*What is being asked*
Search the material for the string "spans", then report how many lines hold it, with no other text.
Extracted data Start Marker
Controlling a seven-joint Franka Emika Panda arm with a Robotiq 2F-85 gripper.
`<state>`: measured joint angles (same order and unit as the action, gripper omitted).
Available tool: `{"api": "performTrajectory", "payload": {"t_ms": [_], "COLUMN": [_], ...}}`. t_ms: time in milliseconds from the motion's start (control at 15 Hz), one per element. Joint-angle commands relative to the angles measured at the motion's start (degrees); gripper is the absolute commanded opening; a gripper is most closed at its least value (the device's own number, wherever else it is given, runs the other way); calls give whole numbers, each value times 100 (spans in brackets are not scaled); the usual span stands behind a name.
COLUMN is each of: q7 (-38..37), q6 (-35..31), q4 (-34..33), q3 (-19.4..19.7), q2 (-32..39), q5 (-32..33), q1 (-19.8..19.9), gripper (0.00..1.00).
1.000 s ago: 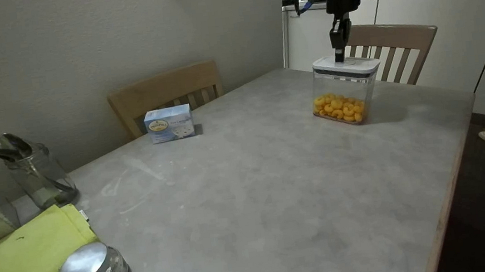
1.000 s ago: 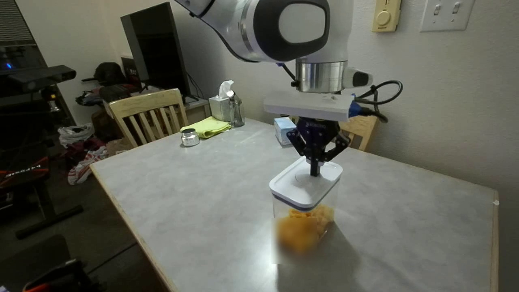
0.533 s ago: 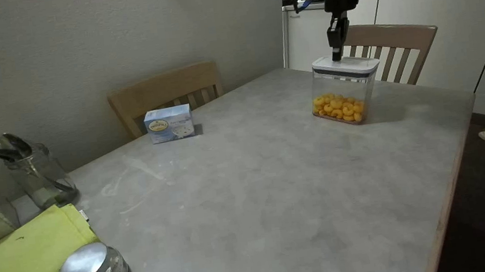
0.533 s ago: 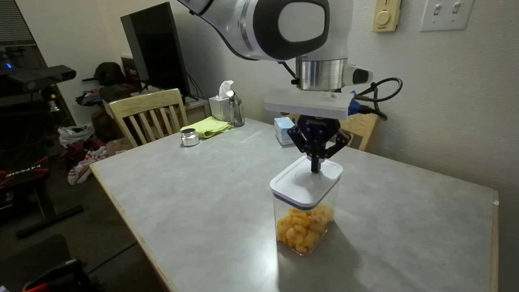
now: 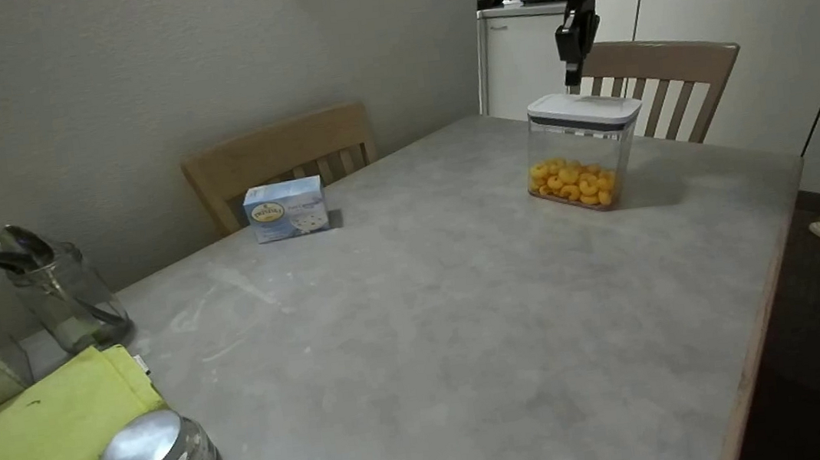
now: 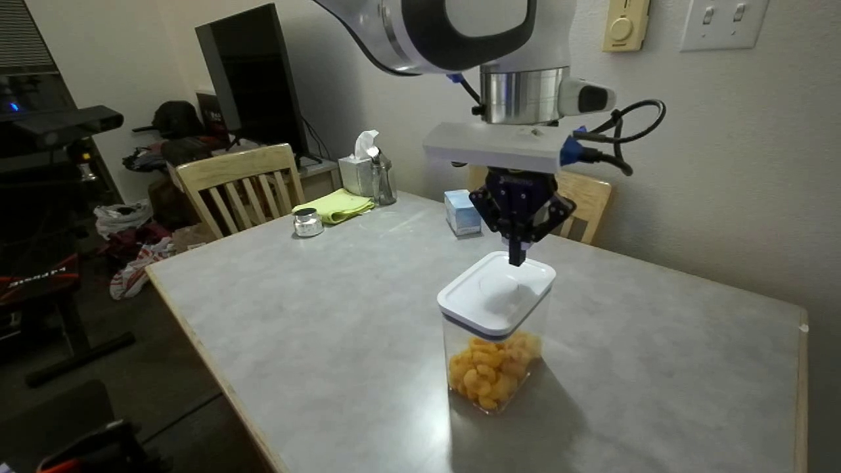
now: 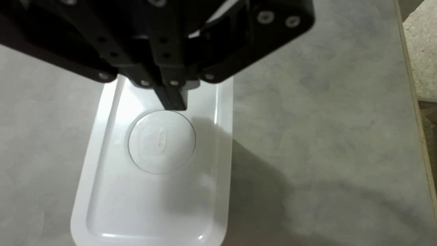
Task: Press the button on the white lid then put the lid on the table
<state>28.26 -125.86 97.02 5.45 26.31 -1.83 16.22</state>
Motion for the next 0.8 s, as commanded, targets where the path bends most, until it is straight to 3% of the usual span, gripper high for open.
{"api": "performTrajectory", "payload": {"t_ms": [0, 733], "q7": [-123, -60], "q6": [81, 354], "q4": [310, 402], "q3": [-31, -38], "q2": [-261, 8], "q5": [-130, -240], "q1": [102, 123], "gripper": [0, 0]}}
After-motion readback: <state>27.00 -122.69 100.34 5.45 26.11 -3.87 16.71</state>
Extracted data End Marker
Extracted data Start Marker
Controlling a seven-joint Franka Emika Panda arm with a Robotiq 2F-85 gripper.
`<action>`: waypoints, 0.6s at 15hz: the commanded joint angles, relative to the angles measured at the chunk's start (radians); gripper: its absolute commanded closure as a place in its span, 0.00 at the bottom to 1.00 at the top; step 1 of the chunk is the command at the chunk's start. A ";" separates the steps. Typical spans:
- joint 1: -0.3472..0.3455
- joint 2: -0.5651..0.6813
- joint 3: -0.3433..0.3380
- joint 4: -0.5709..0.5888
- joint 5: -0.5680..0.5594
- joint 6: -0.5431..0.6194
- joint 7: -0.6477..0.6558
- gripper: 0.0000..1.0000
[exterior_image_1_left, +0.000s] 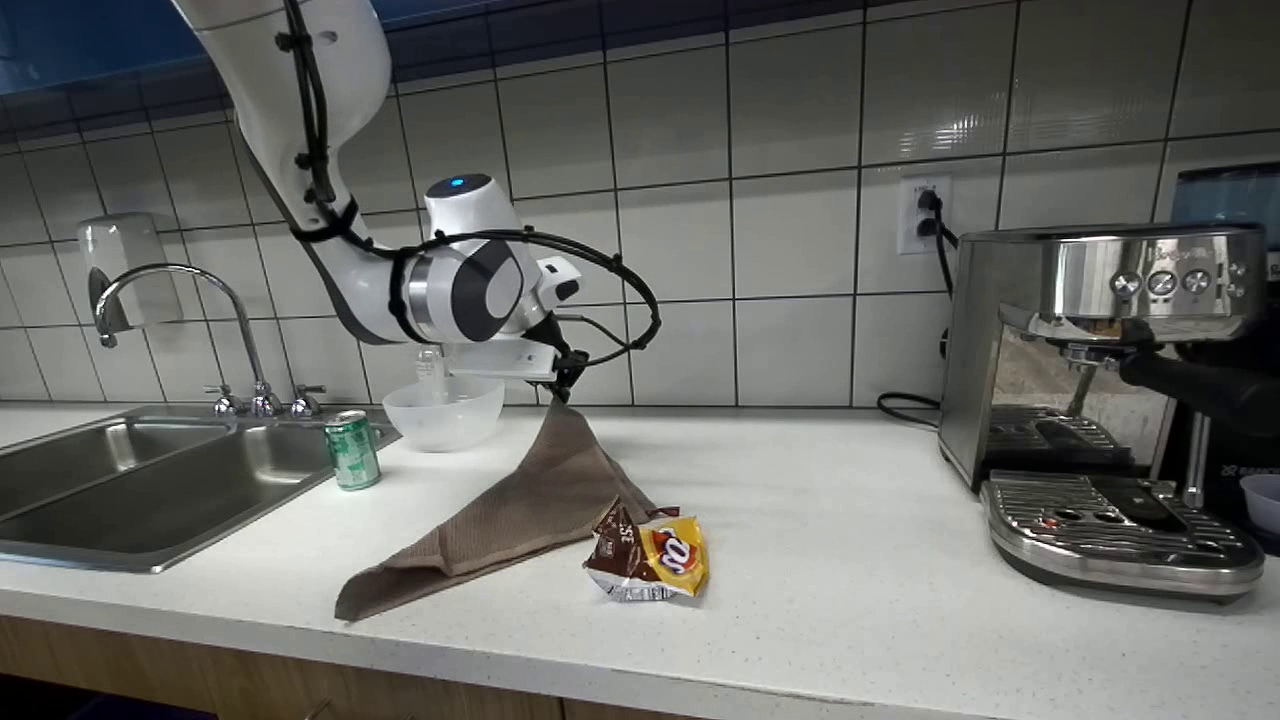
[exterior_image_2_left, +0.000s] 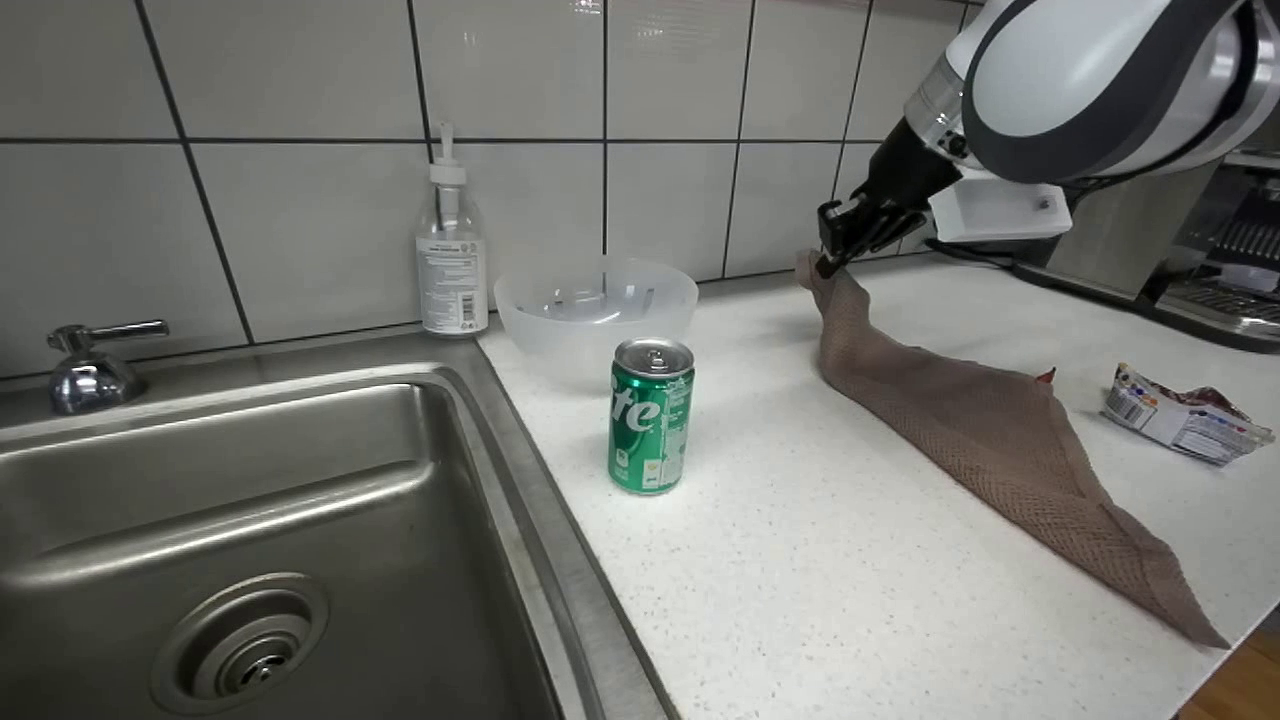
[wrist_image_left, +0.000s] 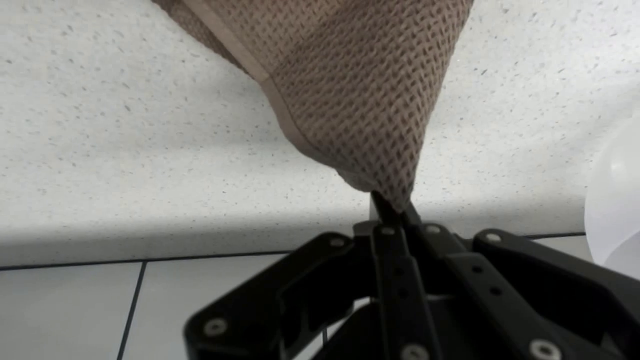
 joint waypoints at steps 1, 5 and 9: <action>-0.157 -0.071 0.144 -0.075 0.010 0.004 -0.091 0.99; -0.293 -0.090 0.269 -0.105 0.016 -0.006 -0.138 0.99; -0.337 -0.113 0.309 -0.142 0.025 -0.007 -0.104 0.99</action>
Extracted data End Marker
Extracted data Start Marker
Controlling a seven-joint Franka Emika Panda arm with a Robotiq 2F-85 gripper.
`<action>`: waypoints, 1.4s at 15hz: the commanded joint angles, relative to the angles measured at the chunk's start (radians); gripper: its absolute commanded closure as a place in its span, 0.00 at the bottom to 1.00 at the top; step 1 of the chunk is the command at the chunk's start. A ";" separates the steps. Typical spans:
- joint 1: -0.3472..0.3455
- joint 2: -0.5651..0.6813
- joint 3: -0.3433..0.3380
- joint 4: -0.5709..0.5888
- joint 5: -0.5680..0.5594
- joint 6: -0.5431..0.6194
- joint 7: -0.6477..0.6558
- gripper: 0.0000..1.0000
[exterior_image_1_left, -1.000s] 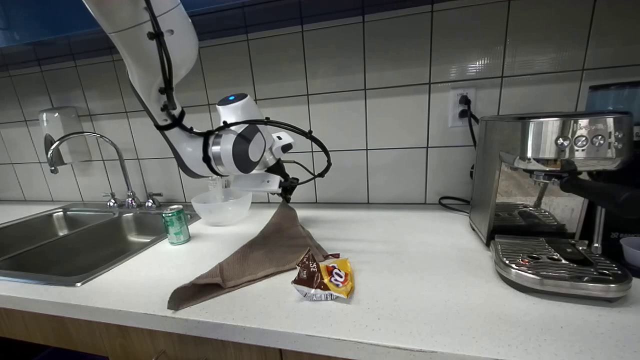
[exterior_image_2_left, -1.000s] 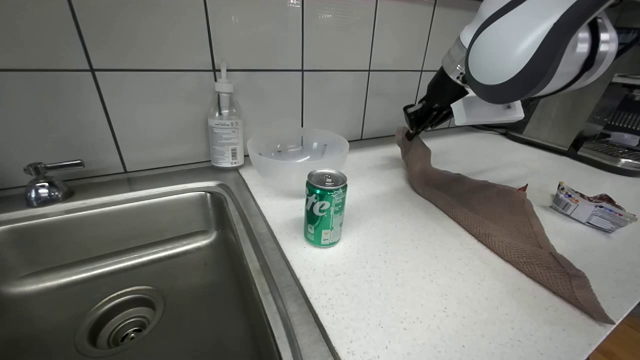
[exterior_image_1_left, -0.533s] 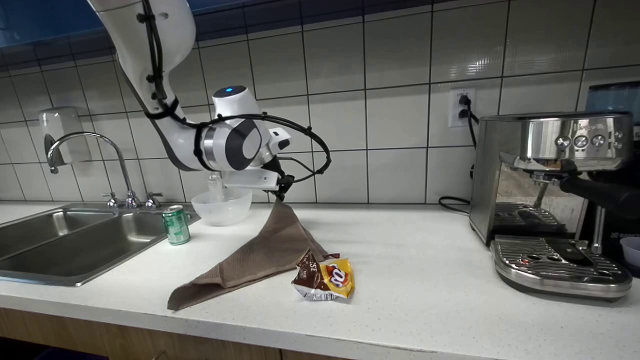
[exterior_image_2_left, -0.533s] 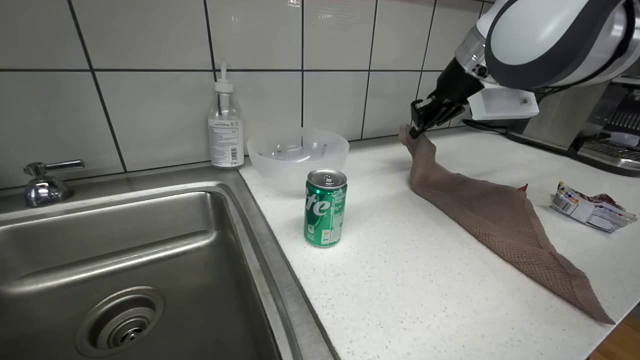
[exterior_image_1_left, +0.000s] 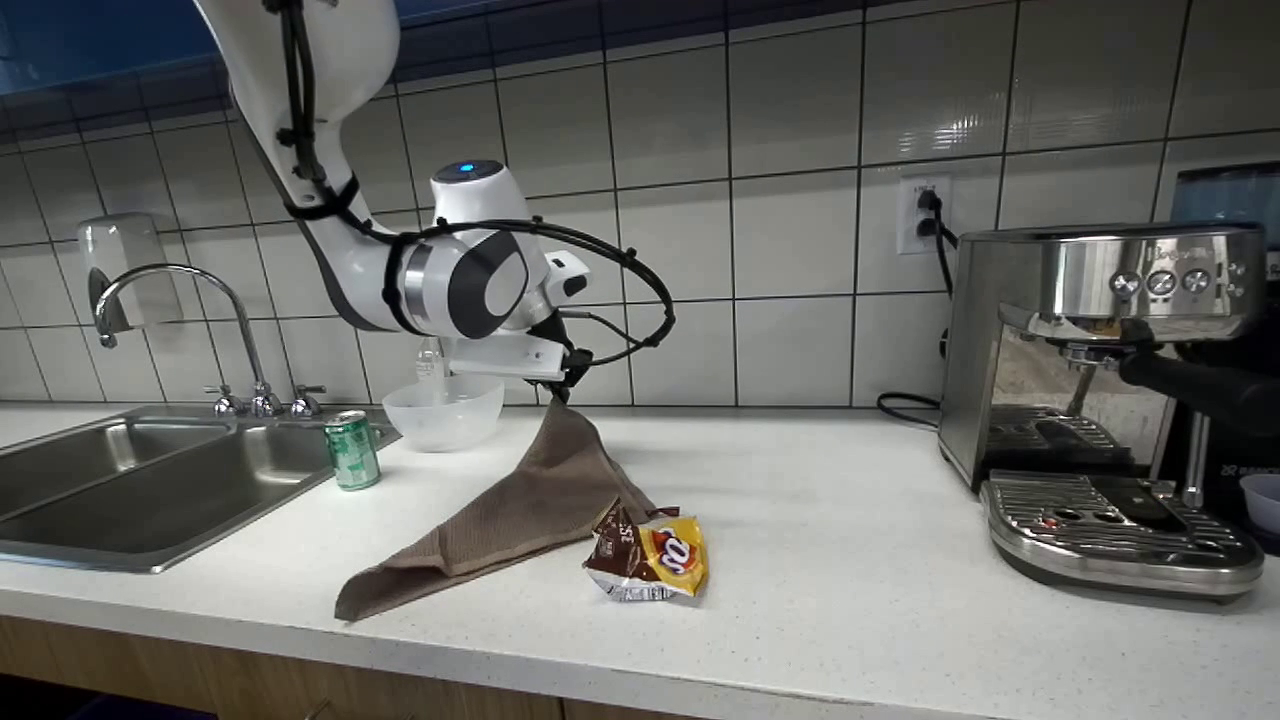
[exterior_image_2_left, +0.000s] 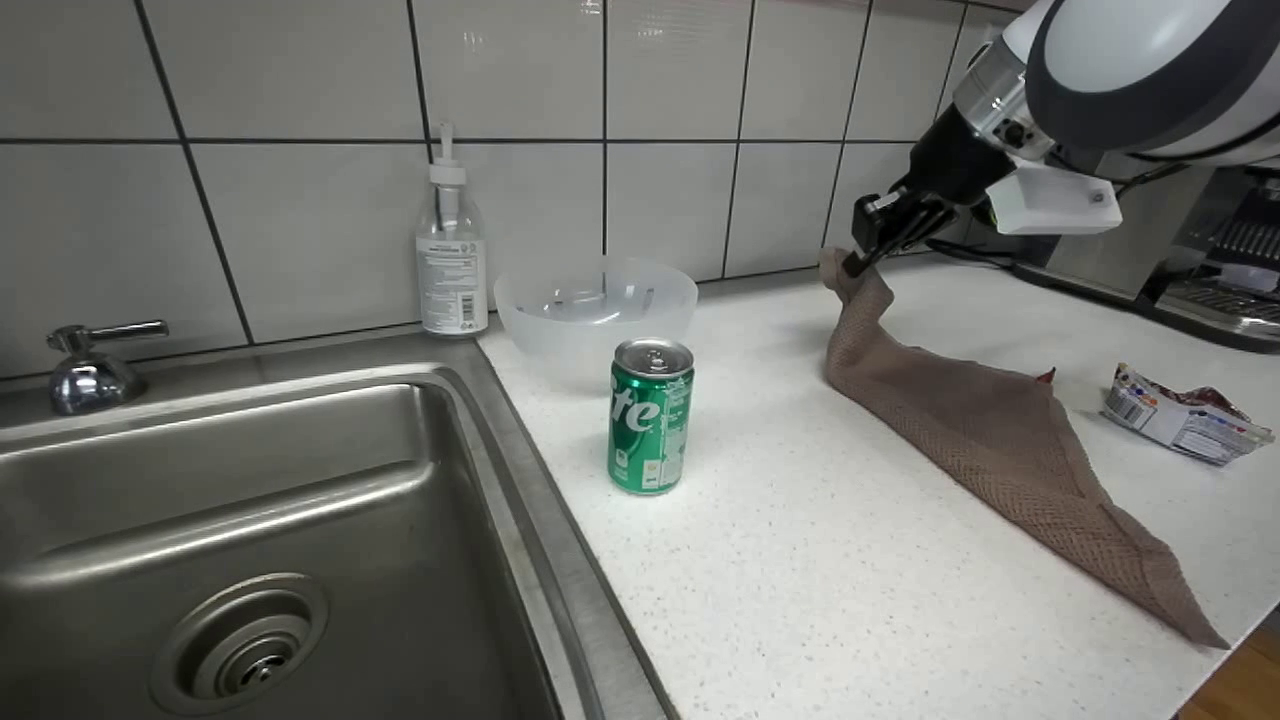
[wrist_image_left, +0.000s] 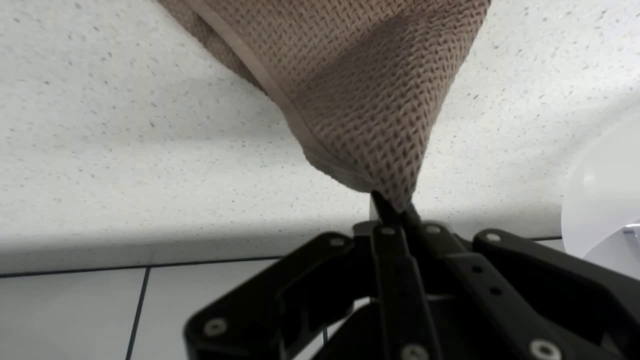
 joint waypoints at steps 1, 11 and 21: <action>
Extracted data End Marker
*Answer box*
3